The National Treasury has announced as part of the 2022 budget review that the corporate tax rate will be lowered to 27% for tax years that end on or after March 31, 2023. Practically, for most companies , this means that the reduced rate applies for the tax years. which start on or after April 1, 2022 and some companies can already benefit from the effect of the reduction in 2022 when paying provisional taxes. Businesses with February fiscal year ends, however, must wait until their fiscal year ends February 28, 2024 for the reduced rate to take effect.
However, the rate reduction comes at a cost to some taxpayers. The reduction in the corporate tax rate coincides with two changes made in 2021 to broaden the corporate tax base. The National Treasury indicates in the Budget Review that it expects the combination of the rate change and the two base broadening provisions to have no effect on tax revenues.

The base-broadening measures that accompany the rate reduction are, first, that companies can only use assessed losses carried forward on 80% of their taxable income for an assessment year. This means that a business will pay tax on 20% of its taxable income, even if it has a carried forward assessed loss greater than its taxable income for the year. The limitation does not apply if the assessed loss carried forward for offset against taxable income does not exceed R1 million. Some small businesses may therefore not be affected.

The second measure is the deduction of interest paid to persons with whom a taxpayer is in a controlling relationship is limited under Section 23M of the Income Tax Act. The scope of the provision has been expanded (both the circumstances and the amounts to which it applies). The rate of calculation of the limit has also been lowered to a flat rate of 30% of the debtor’s adjusted taxable income. Previously, this rate was determined at a base rate of 40%, adjusted according to the level of the average redemption rate.

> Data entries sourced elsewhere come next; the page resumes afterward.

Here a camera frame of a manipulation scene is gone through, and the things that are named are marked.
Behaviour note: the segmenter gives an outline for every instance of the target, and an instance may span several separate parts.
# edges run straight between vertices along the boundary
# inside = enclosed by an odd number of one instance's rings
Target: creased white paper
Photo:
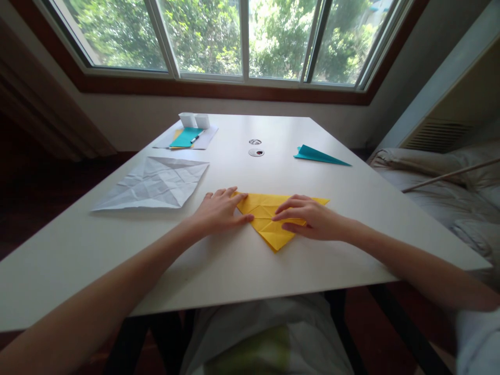
[[[207,169],[206,161],[147,157],[92,209],[180,208]]]

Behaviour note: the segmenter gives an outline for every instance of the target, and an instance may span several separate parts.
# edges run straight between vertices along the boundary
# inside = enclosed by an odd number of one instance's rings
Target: white table
[[[0,331],[23,329],[195,212],[208,191],[328,198],[329,208],[465,270],[490,265],[391,186],[310,118],[210,115],[219,131],[207,150],[152,146],[170,128],[0,262]],[[249,140],[259,139],[254,146]],[[306,144],[352,167],[295,159]],[[265,151],[262,157],[250,148]],[[146,156],[209,161],[180,209],[90,212]],[[250,226],[202,240],[186,251],[135,315],[219,305],[396,280],[361,250],[296,237],[277,254]]]

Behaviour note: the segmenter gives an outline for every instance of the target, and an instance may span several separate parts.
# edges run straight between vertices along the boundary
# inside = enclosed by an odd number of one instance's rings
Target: sheet of paper
[[[184,129],[182,125],[179,125],[179,128],[177,130],[182,130]],[[191,149],[207,149],[210,141],[214,137],[215,133],[219,130],[218,126],[216,125],[210,125],[210,128],[208,128],[202,135],[199,136],[199,138],[196,140],[195,143],[193,143],[193,147]],[[170,144],[174,140],[174,135],[175,132],[172,132],[170,134],[165,135],[161,140],[158,141],[157,144],[155,144],[153,147],[154,148],[170,148]]]
[[[200,134],[203,129],[184,128],[181,134],[170,144],[170,147],[191,147],[192,139]]]
[[[181,135],[181,133],[182,133],[183,130],[184,130],[184,128],[176,130],[175,134],[173,135],[172,142],[175,141],[177,139],[177,137]],[[180,148],[180,149],[182,149],[182,148],[185,148],[185,147],[170,147],[170,148],[173,148],[173,149]]]
[[[92,209],[180,208],[193,194],[209,163],[146,157]]]
[[[295,237],[294,233],[281,229],[283,223],[291,222],[301,226],[306,224],[305,220],[302,219],[271,220],[275,216],[274,213],[278,207],[288,198],[290,198],[288,195],[249,194],[237,206],[242,214],[254,215],[255,218],[250,224],[275,253]],[[322,205],[330,201],[329,199],[322,198],[313,199]]]
[[[298,149],[298,154],[294,155],[294,158],[297,159],[307,159],[307,160],[315,160],[315,161],[322,161],[323,163],[332,163],[332,164],[339,164],[339,165],[345,165],[352,167],[352,165],[347,164],[346,162],[343,162],[341,160],[335,159],[334,157],[324,154],[314,148],[311,148],[306,145],[302,145],[301,147],[297,147]]]

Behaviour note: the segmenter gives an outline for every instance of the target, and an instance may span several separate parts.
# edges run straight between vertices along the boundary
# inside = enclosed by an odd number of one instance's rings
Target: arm
[[[203,237],[253,219],[234,217],[236,187],[208,193],[196,213],[56,307],[0,353],[0,373],[67,373],[112,333],[170,265]]]
[[[307,226],[292,223],[282,228],[324,241],[344,241],[359,247],[407,280],[424,296],[452,309],[493,311],[500,296],[458,267],[417,247],[398,241],[318,204],[304,195],[294,195],[276,211],[274,221],[301,218]]]

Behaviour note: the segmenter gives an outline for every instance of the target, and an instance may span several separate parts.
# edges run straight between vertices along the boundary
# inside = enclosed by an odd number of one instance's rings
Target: cushion
[[[461,168],[497,159],[500,158],[500,139],[461,148],[448,155],[454,156]],[[500,209],[500,162],[463,173],[461,176],[470,191],[478,193]]]
[[[399,190],[429,179],[429,176],[413,171],[387,167],[375,170]],[[451,229],[455,220],[500,224],[500,211],[477,194],[448,181],[423,186],[405,195],[448,229]]]
[[[500,290],[500,225],[475,220],[456,220],[452,231],[493,265],[483,270],[481,280]]]
[[[424,173],[427,175],[427,180],[461,168],[460,163],[453,155],[404,148],[384,148],[377,152],[370,165],[375,168],[389,167]],[[465,184],[460,175],[446,180]]]

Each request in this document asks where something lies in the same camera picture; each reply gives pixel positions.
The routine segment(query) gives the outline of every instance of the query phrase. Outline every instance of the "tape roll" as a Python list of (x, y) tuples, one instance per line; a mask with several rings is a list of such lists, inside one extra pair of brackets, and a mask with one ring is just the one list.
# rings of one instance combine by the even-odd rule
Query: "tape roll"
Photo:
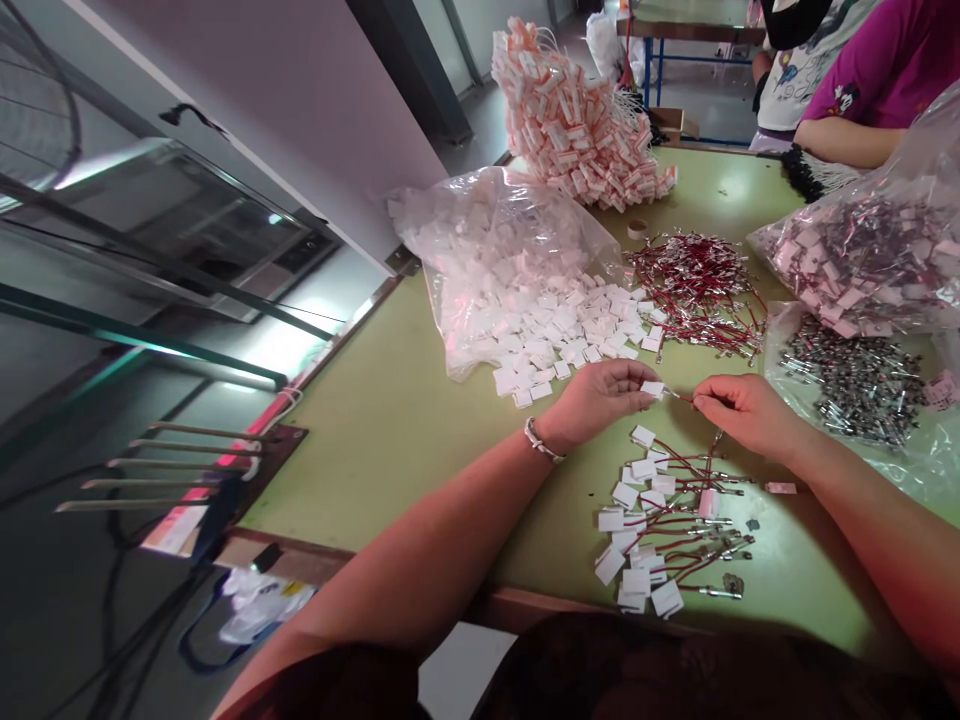
[(627, 225), (627, 237), (631, 240), (643, 240), (647, 237), (647, 223), (643, 220), (631, 220)]

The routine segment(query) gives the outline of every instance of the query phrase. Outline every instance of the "bracelet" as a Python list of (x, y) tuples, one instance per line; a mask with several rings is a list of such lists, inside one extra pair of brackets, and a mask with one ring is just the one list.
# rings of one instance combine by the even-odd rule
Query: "bracelet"
[(559, 465), (564, 460), (567, 459), (566, 455), (557, 455), (553, 450), (548, 448), (543, 444), (543, 440), (537, 437), (536, 430), (533, 429), (533, 418), (527, 418), (527, 424), (523, 426), (523, 434), (527, 436), (527, 440), (530, 441), (530, 444), (533, 445), (534, 449), (539, 450), (544, 455), (549, 457), (554, 465)]

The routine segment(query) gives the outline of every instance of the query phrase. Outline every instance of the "plastic bag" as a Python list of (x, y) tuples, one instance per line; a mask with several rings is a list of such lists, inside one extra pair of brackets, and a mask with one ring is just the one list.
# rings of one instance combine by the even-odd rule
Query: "plastic bag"
[[(829, 420), (816, 407), (823, 399), (821, 386), (803, 372), (780, 364), (781, 353), (800, 328), (807, 310), (798, 302), (771, 303), (769, 309), (764, 377), (800, 417), (829, 432)], [(895, 344), (911, 355), (923, 356), (922, 378), (932, 378), (939, 372), (929, 336), (903, 336)], [(943, 412), (919, 408), (915, 421), (920, 427), (912, 430), (899, 449), (867, 444), (842, 434), (831, 436), (852, 448), (907, 495), (922, 502), (953, 500), (960, 495), (960, 407)]]
[(600, 76), (614, 85), (623, 76), (624, 52), (613, 18), (594, 13), (587, 18), (587, 47)]
[(220, 629), (220, 639), (249, 645), (274, 623), (284, 623), (307, 604), (317, 589), (244, 568), (234, 568), (223, 586), (230, 595), (233, 616)]
[(960, 81), (883, 167), (747, 239), (844, 337), (960, 327)]
[(574, 292), (590, 270), (623, 285), (620, 244), (593, 216), (523, 173), (482, 168), (388, 201), (397, 234), (424, 265), (447, 375), (502, 366), (497, 338), (548, 292)]

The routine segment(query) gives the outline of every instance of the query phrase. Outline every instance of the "cardboard box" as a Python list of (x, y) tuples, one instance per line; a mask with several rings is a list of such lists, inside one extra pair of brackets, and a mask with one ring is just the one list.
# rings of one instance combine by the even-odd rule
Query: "cardboard box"
[(667, 136), (666, 145), (679, 145), (682, 135), (700, 137), (700, 126), (682, 108), (650, 108), (650, 119)]

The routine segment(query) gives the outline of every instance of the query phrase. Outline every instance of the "table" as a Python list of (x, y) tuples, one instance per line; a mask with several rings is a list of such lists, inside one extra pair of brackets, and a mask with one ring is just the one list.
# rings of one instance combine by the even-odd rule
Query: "table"
[[(741, 240), (755, 228), (802, 204), (779, 164), (754, 156), (658, 148), (679, 168), (673, 194), (654, 205), (597, 212), (625, 248), (627, 223), (643, 218), (658, 232), (674, 226)], [(765, 299), (787, 299), (774, 278), (751, 258)], [(652, 362), (653, 355), (648, 355)], [(715, 358), (704, 347), (667, 343), (668, 385), (689, 393), (703, 377), (746, 372), (742, 359)], [(517, 410), (498, 398), (490, 368), (458, 384), (444, 373), (443, 347), (433, 323), (422, 275), (396, 283), (346, 346), (306, 388), (289, 416), (310, 433), (259, 500), (241, 519), (222, 562), (248, 564), (265, 543), (287, 551), (275, 572), (303, 580), (329, 577), (416, 500), (440, 486), (477, 455), (539, 414), (559, 392)], [(593, 561), (606, 545), (593, 513), (609, 502), (619, 468), (641, 457), (624, 419), (560, 466), (517, 527), (471, 617), (514, 632), (544, 612), (581, 606), (611, 607)], [(679, 401), (667, 400), (643, 424), (681, 453), (704, 451), (714, 428)], [(725, 441), (723, 465), (758, 480), (790, 480)], [(810, 634), (887, 667), (913, 667), (916, 655), (885, 609), (865, 572), (826, 513), (807, 492), (795, 497), (749, 487), (725, 499), (723, 515), (744, 528), (755, 519), (754, 560), (712, 567), (698, 583), (719, 584), (723, 572), (743, 577), (743, 601), (685, 593), (677, 621), (697, 628)]]
[[(660, 106), (663, 87), (663, 61), (709, 62), (721, 65), (750, 65), (749, 60), (734, 58), (704, 58), (692, 55), (665, 55), (666, 40), (695, 40), (700, 42), (729, 43), (730, 45), (760, 45), (766, 30), (760, 27), (744, 27), (749, 0), (642, 0), (637, 3), (630, 22), (629, 11), (617, 16), (617, 32), (628, 33), (643, 39), (644, 70), (643, 98), (650, 107)], [(653, 40), (659, 38), (657, 55), (657, 101), (651, 103), (650, 65), (653, 58)], [(739, 141), (719, 138), (700, 138), (700, 142), (720, 145), (749, 145)]]

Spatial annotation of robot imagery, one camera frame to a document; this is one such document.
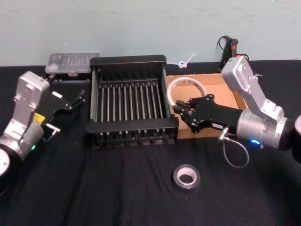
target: white label
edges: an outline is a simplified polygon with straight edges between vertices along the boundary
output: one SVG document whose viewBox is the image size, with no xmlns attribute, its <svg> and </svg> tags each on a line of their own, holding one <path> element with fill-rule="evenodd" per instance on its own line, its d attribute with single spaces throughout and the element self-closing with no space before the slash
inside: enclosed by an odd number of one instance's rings
<svg viewBox="0 0 301 226">
<path fill-rule="evenodd" d="M 216 128 L 219 128 L 219 129 L 223 129 L 223 126 L 218 125 L 218 124 L 215 124 L 215 123 L 212 123 L 212 126 L 213 126 L 213 127 L 216 127 Z"/>
<path fill-rule="evenodd" d="M 54 96 L 56 96 L 58 98 L 62 98 L 63 97 L 61 94 L 59 94 L 57 92 L 54 92 L 54 91 L 52 92 L 52 95 L 54 95 Z"/>
</svg>

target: cardboard box
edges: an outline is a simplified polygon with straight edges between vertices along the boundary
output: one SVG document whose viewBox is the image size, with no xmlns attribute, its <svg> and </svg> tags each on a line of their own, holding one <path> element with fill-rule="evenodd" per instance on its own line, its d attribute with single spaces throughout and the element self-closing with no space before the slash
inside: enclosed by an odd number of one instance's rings
<svg viewBox="0 0 301 226">
<path fill-rule="evenodd" d="M 201 82 L 205 86 L 208 94 L 210 93 L 214 94 L 215 96 L 214 101 L 218 105 L 233 107 L 242 110 L 247 109 L 247 105 L 244 99 L 237 92 L 232 92 L 228 88 L 221 74 L 193 74 L 193 75 L 180 75 L 180 76 L 169 75 L 167 76 L 168 84 L 179 77 L 191 77 Z M 171 94 L 174 101 L 176 100 L 188 101 L 190 98 L 202 96 L 198 88 L 188 83 L 182 83 L 174 87 L 172 89 Z M 212 128 L 205 128 L 201 130 L 199 133 L 194 134 L 191 132 L 191 129 L 188 127 L 188 125 L 186 125 L 181 120 L 181 117 L 178 114 L 175 115 L 179 118 L 180 121 L 178 139 L 218 137 L 221 134 L 220 131 Z"/>
</svg>

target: gray cable
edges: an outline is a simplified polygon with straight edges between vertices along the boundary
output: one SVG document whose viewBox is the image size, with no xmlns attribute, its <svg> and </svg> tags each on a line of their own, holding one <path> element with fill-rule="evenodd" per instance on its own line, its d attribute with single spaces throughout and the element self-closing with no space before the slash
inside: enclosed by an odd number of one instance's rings
<svg viewBox="0 0 301 226">
<path fill-rule="evenodd" d="M 42 138 L 42 140 L 45 142 L 45 143 L 47 143 L 47 142 L 49 142 L 53 137 L 54 137 L 54 135 L 56 134 L 56 131 L 54 131 L 52 134 L 51 134 L 51 136 L 46 140 L 45 138 Z"/>
<path fill-rule="evenodd" d="M 229 161 L 229 159 L 228 159 L 228 157 L 227 157 L 227 154 L 226 154 L 225 140 L 230 141 L 230 142 L 232 142 L 232 143 L 234 143 L 234 144 L 237 144 L 237 145 L 239 145 L 239 146 L 241 146 L 241 147 L 243 148 L 244 152 L 246 153 L 246 158 L 247 158 L 246 163 L 245 163 L 244 165 L 242 165 L 242 166 L 236 166 L 236 165 L 232 164 L 232 163 Z M 227 163 L 228 163 L 230 166 L 232 166 L 232 167 L 234 167 L 234 168 L 237 168 L 237 169 L 242 169 L 242 168 L 245 168 L 245 167 L 249 164 L 249 161 L 250 161 L 250 155 L 249 155 L 249 152 L 248 152 L 248 150 L 246 149 L 246 147 L 243 146 L 243 145 L 242 145 L 241 143 L 239 143 L 238 141 L 232 140 L 232 139 L 230 139 L 229 137 L 224 137 L 224 139 L 222 140 L 222 150 L 223 150 L 225 159 L 226 159 Z"/>
</svg>

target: plastic lid
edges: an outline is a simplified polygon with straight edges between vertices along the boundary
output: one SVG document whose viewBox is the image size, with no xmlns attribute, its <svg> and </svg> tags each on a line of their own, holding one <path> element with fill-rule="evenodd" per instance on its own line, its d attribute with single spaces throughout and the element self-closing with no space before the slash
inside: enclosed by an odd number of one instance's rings
<svg viewBox="0 0 301 226">
<path fill-rule="evenodd" d="M 90 60 L 100 57 L 100 53 L 53 53 L 46 66 L 46 73 L 77 76 L 78 73 L 90 73 Z"/>
</svg>

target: black table
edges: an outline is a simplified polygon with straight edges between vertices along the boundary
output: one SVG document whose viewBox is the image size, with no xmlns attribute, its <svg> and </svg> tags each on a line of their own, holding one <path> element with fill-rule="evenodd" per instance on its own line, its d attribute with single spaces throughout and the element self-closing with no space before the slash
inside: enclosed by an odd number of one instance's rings
<svg viewBox="0 0 301 226">
<path fill-rule="evenodd" d="M 267 98 L 287 117 L 301 114 L 301 61 L 254 61 L 263 74 Z M 215 73 L 218 63 L 168 66 L 168 74 Z M 17 78 L 26 71 L 45 74 L 43 66 L 0 68 L 0 131 L 12 116 Z M 53 84 L 67 98 L 88 83 Z M 60 117 L 62 130 L 47 145 L 39 143 L 24 162 L 17 184 L 0 197 L 0 225 L 27 226 L 160 226 L 160 225 L 301 225 L 301 164 L 291 153 L 257 149 L 245 169 L 224 160 L 217 138 L 179 140 L 176 145 L 90 151 L 85 145 L 89 104 L 79 113 Z M 228 147 L 236 162 L 245 160 Z M 182 194 L 172 185 L 173 170 L 195 166 L 199 191 Z"/>
</svg>

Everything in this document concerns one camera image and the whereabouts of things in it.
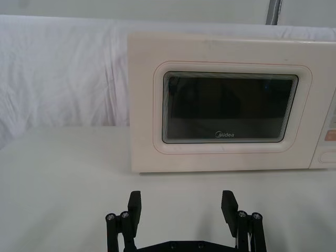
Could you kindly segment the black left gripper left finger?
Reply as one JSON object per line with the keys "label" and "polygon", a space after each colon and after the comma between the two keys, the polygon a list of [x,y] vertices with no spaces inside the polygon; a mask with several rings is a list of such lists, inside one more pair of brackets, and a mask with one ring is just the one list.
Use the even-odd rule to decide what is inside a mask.
{"label": "black left gripper left finger", "polygon": [[134,238],[137,234],[141,209],[141,192],[132,191],[126,211],[123,211],[120,215],[114,213],[106,215],[107,251],[119,251],[119,234],[123,236],[124,251],[137,251]]}

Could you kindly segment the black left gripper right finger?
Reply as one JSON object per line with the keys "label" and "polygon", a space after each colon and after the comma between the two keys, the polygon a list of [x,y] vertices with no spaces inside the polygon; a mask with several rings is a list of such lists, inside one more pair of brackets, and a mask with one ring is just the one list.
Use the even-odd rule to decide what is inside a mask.
{"label": "black left gripper right finger", "polygon": [[232,237],[235,238],[236,251],[266,251],[263,216],[254,212],[247,214],[238,209],[232,191],[222,192],[221,210]]}

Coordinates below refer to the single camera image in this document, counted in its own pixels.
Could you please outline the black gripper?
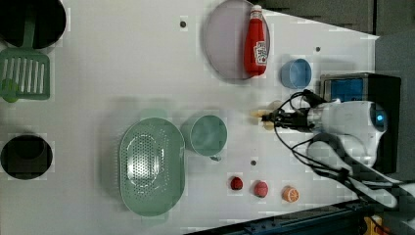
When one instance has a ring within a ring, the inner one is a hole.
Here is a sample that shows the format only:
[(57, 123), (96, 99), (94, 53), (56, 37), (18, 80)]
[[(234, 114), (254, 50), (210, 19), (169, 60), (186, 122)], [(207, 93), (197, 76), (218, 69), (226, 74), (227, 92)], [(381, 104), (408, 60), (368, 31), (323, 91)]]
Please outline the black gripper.
[(275, 125), (277, 127), (288, 128), (296, 131), (310, 131), (313, 125), (308, 122), (309, 108), (300, 108), (294, 112), (285, 112), (279, 109), (278, 112), (272, 112), (262, 115), (264, 125)]

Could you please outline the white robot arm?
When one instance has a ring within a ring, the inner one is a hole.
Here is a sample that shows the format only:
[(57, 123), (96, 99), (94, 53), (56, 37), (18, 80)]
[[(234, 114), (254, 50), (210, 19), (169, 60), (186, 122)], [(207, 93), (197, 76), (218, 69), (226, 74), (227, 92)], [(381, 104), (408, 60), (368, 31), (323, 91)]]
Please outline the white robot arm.
[(374, 168), (388, 129), (387, 115), (376, 103), (315, 102), (289, 113), (279, 108), (256, 116), (276, 130), (311, 133), (303, 154), (295, 146), (289, 150), (317, 175), (337, 181), (385, 210), (414, 209), (414, 182), (392, 179)]

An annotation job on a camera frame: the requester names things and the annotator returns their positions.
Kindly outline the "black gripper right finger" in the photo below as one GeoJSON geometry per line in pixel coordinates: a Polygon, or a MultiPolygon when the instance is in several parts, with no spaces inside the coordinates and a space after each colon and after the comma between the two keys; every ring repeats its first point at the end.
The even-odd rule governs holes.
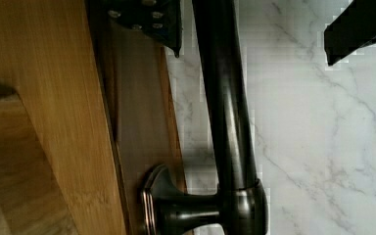
{"type": "Polygon", "coordinates": [[[355,50],[373,44],[376,44],[376,0],[353,0],[324,31],[324,50],[329,66],[355,50]]]}

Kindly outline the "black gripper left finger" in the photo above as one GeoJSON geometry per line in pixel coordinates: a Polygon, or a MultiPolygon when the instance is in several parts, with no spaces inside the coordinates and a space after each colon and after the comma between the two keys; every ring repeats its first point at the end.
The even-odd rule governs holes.
{"type": "Polygon", "coordinates": [[[182,47],[181,0],[106,0],[108,15],[123,27],[145,35],[180,56],[182,47]]]}

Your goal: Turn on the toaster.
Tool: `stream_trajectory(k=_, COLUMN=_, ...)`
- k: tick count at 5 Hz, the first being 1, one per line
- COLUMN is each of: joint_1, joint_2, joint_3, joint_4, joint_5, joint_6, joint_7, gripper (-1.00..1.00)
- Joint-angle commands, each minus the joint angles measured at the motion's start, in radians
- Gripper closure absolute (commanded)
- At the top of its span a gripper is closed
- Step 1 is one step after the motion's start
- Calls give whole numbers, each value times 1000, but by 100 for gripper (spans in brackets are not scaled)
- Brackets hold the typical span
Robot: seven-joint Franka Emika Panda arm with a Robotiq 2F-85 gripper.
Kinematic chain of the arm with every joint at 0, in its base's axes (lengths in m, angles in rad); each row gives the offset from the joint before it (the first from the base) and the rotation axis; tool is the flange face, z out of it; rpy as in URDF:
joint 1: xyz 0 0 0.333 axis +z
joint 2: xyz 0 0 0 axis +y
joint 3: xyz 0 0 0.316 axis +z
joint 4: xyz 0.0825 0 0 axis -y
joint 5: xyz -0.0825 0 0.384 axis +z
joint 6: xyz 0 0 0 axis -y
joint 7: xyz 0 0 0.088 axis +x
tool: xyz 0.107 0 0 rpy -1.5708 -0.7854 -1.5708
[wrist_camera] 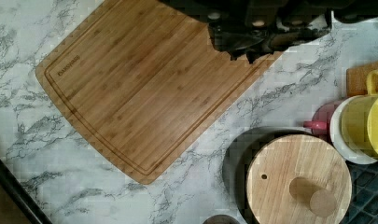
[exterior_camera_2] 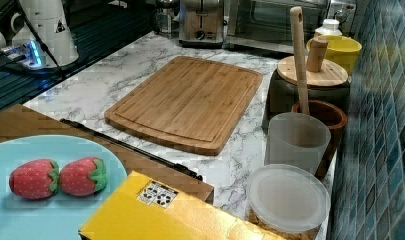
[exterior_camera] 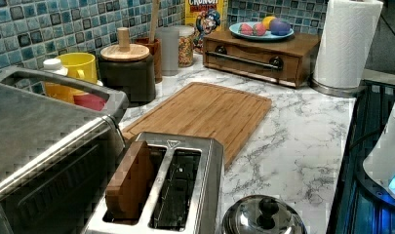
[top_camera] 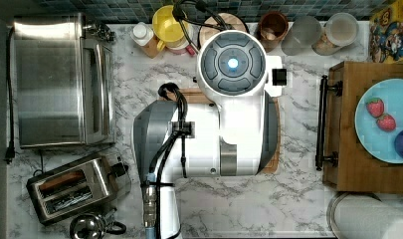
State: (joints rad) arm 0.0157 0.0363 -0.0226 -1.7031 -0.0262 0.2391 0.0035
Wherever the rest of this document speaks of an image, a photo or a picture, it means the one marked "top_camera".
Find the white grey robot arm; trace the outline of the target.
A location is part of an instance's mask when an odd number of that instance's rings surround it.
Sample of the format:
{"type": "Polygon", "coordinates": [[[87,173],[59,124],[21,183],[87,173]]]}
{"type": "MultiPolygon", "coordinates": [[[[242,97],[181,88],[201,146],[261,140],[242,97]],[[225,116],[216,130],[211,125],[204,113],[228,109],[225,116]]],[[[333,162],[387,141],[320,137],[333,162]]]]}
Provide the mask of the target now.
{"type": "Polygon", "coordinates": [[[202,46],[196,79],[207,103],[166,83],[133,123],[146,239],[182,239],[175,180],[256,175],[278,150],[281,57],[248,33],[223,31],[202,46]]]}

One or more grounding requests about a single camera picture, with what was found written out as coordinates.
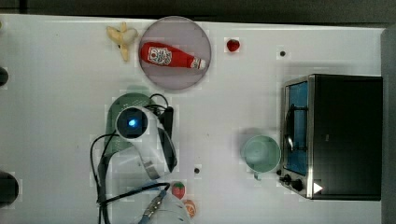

The base broadening changes were introduced in 2021 with delayed effective dates linked to when corporation tax is first reduced following the Finance Minister’s announcement in the annual national budget. They apply with respect to taxation years beginning on that date.

These effective dates are the result of public consultations during which concerns were raised regarding the timing of the amendment, particularly with respect to the carryover of assessed losses. The concern was mainly that if companies use their cash to pay taxes on 20% of their taxable income, it could hamper their ability to recover from the effects of, among other things, the Covid-19 pandemic and the July 2021 unrest. The 2021 Amendments Response Document acknowledged that businesses have faced difficult economic circumstances, that some businesses are in survival mode, and that it is important to provide the space for recovery. The timing of the rate change and the entry into force of the base-broadening changes could come as a surprise to some, especially taxpayers who receive the Revenue Balancing Act from the National Treasury.